When awareness flooded back in, I was laid across the bunk. Gene was looking down at me, propped up on one arm and running his thumb across my cheek, watching me to make sure that I was still with him. I noticed that my undergarments were missing when his tongue ran along my collarbone and across my chest, teasing the flesh stiff where my brassiere had once been as his arousal pressed against my center. At the feeling of his nakedness, I moaned softly and, without my telling it to, one leg wrapped around his waist to pull him closer.
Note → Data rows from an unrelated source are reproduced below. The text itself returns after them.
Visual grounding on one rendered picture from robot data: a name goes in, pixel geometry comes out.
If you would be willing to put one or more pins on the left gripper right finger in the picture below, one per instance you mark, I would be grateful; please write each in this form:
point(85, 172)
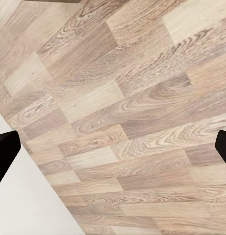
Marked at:
point(220, 144)

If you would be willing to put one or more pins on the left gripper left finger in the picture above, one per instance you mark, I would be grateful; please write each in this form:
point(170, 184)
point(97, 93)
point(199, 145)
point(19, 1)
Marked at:
point(10, 145)

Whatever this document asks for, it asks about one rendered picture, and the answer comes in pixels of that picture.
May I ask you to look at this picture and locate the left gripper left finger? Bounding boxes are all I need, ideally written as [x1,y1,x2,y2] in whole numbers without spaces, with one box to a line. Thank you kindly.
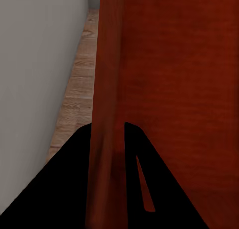
[0,123,92,229]

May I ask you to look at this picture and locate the storage box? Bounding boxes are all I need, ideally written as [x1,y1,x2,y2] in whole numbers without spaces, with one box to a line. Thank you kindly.
[84,0,239,229]

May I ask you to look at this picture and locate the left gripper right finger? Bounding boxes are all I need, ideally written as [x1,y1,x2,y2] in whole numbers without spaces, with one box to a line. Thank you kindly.
[125,122,209,229]

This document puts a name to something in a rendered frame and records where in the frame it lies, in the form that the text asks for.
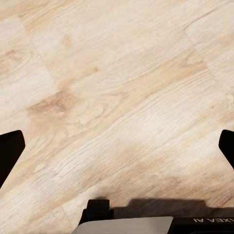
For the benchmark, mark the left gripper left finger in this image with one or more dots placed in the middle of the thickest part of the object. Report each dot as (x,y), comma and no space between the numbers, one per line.
(12,145)

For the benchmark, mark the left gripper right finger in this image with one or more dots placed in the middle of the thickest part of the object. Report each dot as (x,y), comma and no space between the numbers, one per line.
(226,145)

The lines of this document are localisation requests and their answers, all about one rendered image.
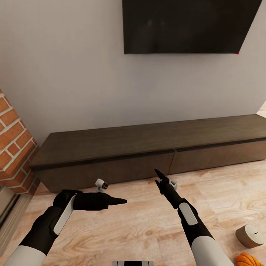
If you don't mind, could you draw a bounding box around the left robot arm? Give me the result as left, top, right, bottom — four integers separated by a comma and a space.
2, 179, 126, 266

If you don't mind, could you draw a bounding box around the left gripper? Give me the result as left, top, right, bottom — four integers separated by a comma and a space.
83, 192, 126, 211

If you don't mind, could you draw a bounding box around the pillar candle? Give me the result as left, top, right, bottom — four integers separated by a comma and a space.
236, 225, 264, 248

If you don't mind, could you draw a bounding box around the pumpkin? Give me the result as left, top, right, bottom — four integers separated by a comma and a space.
236, 253, 263, 266

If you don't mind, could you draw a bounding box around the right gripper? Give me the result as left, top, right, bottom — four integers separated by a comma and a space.
155, 169, 177, 200

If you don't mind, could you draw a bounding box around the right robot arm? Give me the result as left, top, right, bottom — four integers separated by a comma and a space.
155, 169, 235, 266

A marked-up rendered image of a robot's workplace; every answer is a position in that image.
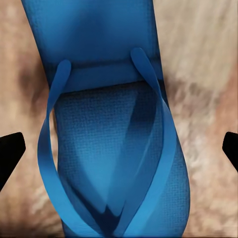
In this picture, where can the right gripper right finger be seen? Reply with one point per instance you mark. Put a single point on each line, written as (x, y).
(230, 148)

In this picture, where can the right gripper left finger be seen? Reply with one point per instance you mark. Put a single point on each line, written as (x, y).
(12, 148)

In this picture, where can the sandal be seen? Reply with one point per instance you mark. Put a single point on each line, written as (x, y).
(121, 169)

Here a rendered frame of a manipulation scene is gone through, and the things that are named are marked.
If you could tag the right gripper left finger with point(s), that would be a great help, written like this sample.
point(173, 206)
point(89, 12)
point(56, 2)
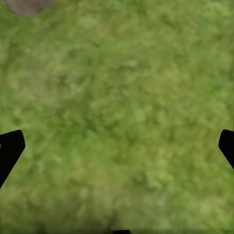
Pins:
point(12, 145)

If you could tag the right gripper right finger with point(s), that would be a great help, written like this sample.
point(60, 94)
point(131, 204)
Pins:
point(226, 145)

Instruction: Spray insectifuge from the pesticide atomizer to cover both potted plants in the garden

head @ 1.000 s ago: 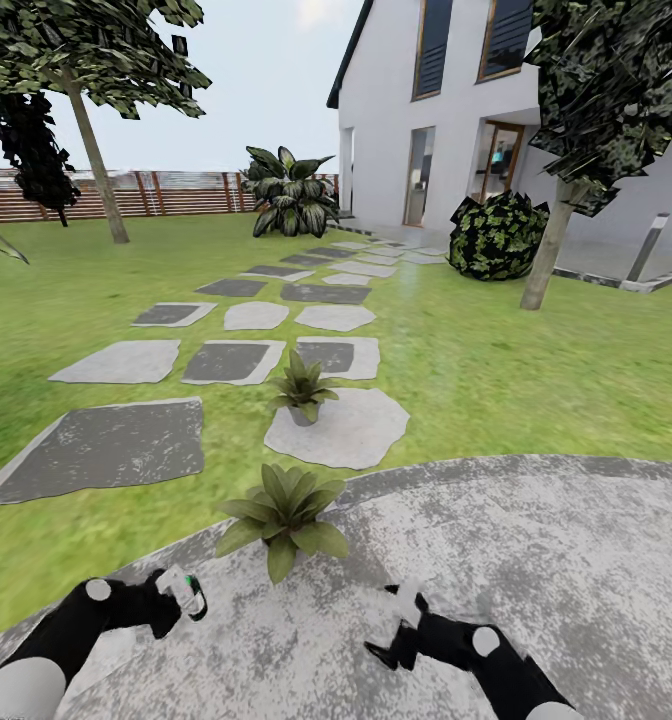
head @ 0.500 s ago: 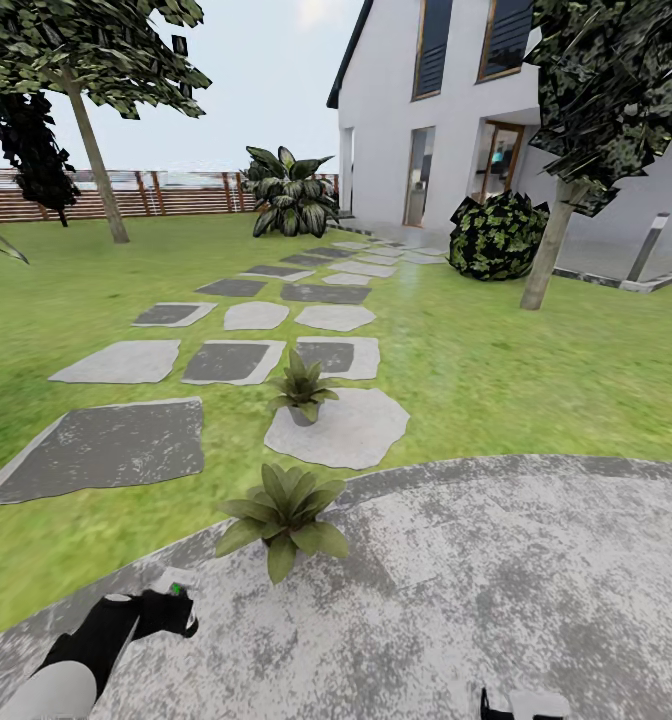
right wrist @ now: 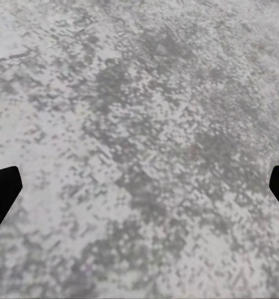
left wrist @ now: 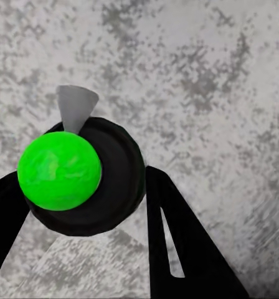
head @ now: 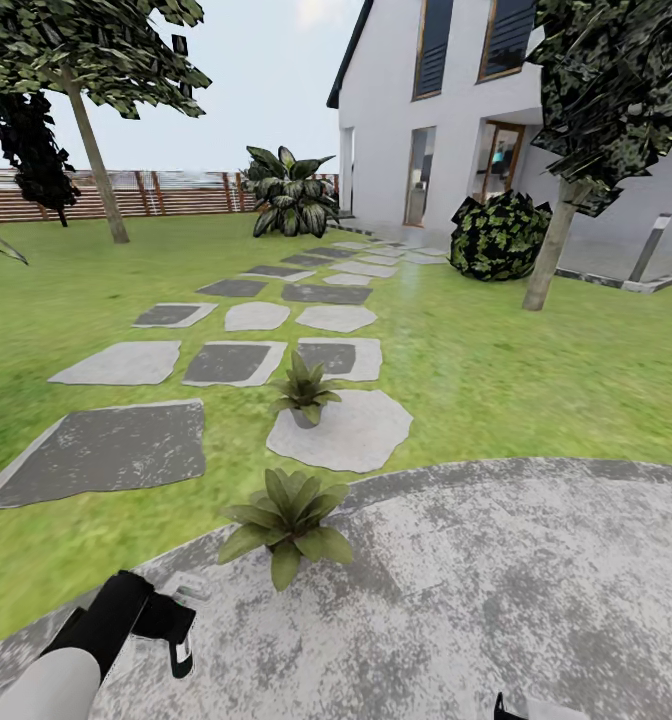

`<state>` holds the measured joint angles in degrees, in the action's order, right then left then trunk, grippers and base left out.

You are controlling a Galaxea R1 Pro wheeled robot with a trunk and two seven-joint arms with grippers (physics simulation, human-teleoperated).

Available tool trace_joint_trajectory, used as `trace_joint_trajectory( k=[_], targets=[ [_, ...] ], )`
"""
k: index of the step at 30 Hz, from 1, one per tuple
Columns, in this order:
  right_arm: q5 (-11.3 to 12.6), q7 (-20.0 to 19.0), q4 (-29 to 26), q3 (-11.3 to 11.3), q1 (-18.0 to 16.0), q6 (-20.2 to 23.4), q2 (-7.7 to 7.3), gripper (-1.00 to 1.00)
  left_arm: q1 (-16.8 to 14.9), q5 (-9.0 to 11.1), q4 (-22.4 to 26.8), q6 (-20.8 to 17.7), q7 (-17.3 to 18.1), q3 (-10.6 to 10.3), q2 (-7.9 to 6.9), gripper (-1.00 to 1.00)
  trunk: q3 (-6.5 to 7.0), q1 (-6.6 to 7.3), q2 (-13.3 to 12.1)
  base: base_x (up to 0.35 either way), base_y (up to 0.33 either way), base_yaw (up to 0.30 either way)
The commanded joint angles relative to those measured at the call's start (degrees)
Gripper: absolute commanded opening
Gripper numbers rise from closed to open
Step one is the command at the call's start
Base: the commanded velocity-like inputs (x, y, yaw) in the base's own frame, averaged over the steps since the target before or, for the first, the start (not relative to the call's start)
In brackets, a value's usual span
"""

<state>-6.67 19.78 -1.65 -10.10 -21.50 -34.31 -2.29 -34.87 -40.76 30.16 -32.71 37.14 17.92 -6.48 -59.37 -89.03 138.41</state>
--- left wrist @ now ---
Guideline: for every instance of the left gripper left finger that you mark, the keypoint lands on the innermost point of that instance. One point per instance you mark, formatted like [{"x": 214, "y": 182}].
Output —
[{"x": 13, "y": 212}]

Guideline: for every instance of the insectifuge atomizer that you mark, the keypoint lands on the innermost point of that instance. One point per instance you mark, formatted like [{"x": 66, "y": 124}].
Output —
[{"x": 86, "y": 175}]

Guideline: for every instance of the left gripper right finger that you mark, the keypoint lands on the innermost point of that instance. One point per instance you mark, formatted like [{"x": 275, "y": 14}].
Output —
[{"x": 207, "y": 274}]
He asked me with his eyes and, seeing what he was looking for, kissed me again, deep and slow, allowing his tongue to draw out my own arousal even as he slipped slowly inside of me, a deep rumble of satisfaction sounding in his chest. The pain I had anticipated never came. Instead, with his mysterious, healing touch, Eugene Roe played every fiber of my being as though I was a harp and he was the master musician. He could change the pitch and the tempo whenever he desired, and he did just that, watching my face for cues as our sweat-dampened skin slipped easily against each other. Breaths were coming in short, shallow gasps now. There was a delicious friction building between us, the roaring my ears building in a slow crescendo until the stars exploded behind my eyes. His release, much like everything else about him, was quiet but intense. He buried his face in my neck, drawing deep breaths as our heartbeats finally began to slow. His weight across me was comfortable, like a warm blanket, and I held him tightly. After a few minutes, he pushed up onto his elbows and looked down at me, gently brushing a strand of hair from my face.
"Don't keep things from me anymore, belle. I love you. With all my heart, I love you. But I can't spend the rest of my life with you if you die here."